═════ GIVEN INFORMATION ═════

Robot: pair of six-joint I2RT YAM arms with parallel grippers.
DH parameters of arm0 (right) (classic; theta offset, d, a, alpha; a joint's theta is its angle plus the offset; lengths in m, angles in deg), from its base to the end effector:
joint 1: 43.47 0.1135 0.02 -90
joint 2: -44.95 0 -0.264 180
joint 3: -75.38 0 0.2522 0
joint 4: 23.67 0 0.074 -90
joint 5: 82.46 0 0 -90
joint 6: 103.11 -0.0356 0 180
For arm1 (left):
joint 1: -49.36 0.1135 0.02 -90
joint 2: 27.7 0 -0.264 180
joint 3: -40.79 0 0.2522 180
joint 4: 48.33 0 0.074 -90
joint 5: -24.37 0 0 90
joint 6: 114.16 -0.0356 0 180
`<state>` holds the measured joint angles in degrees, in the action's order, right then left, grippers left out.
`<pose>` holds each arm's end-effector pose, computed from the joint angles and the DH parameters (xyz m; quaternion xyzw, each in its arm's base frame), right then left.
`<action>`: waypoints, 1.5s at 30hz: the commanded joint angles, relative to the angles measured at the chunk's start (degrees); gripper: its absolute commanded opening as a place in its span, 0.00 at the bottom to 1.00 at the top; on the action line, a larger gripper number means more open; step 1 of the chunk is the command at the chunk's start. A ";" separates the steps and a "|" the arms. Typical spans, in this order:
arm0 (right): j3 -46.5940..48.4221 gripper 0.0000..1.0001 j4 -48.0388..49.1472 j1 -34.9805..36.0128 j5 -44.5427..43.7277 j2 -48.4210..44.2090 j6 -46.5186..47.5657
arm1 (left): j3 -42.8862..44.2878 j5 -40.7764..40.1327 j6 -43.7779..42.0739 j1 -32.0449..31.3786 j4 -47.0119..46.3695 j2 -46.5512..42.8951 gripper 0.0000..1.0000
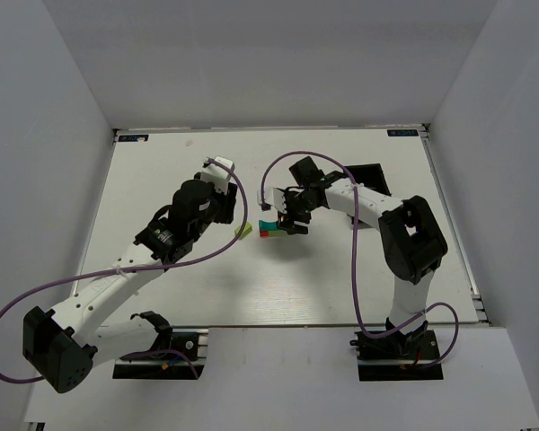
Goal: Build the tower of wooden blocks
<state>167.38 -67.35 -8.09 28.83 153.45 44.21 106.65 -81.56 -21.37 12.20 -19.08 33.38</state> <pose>0.3177 0.2415 0.1992 -0.7200 0.6211 0.1271 0.2822 0.1989 -0.1385 0.3208 0.1744 0.8178 -0.0736 0.5435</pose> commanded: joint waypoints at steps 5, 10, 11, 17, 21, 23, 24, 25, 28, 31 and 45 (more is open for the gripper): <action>0.43 0.90 -0.23 -0.31 -0.03 -1.19 0.77 | 0.20 -0.42 0.11 0.34 0.25 -0.52 0.61; -0.63 0.90 -1.29 -0.57 -2.21 -3.65 1.57 | 0.20 -0.95 0.11 0.34 0.25 -0.52 0.61; -1.06 0.90 -1.29 -0.83 -2.84 -4.53 1.91 | 0.20 -0.95 0.11 0.34 0.25 -0.52 0.61; -5.36 0.90 2.39 -6.63 -5.83 -13.12 0.96 | 0.20 -0.95 0.11 0.34 -0.28 0.09 0.62; -8.62 0.90 8.28 -12.43 -2.23 -17.80 -4.57 | 0.20 0.27 0.11 0.34 -0.28 2.72 0.54; -8.89 0.89 9.43 -15.60 3.70 -17.81 -6.17 | 0.72 0.89 0.11 0.34 -0.28 3.95 0.24; -8.98 0.82 9.17 -16.21 5.31 -16.67 -5.91 | 0.73 1.42 0.11 0.34 0.33 4.57 0.14; -8.89 0.70 7.86 -17.52 8.55 -15.88 -2.60 | 0.73 1.42 0.11 0.34 0.86 6.05 0.01; -5.82 0.12 2.68 -17.88 15.32 -11.31 4.45 | 1.95 1.42 0.11 0.34 2.79 8.26 0.00; -2.65 0.08 -5.06 -17.89 20.44 -7.00 15.26 | 3.53 0.45 0.11 0.34 5.77 11.07 0.20; 9.20 0.58 -2.96 -14.99 12.63 6.62 14.06 | 6.70 1.59 0.11 0.34 9.12 16.53 0.67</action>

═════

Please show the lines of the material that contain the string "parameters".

DH parameters of arm0 (right) (classic; theta offset, d, a, alpha; a joint's theta is its angle plus the offset; lengths in m, angles in deg), from its base to the end effector:
`<pose>` holds each arm's end-effector pose, computed from the joint angles and the DH parameters (xyz m; quaternion xyzw, each in its arm's base frame), right then left.

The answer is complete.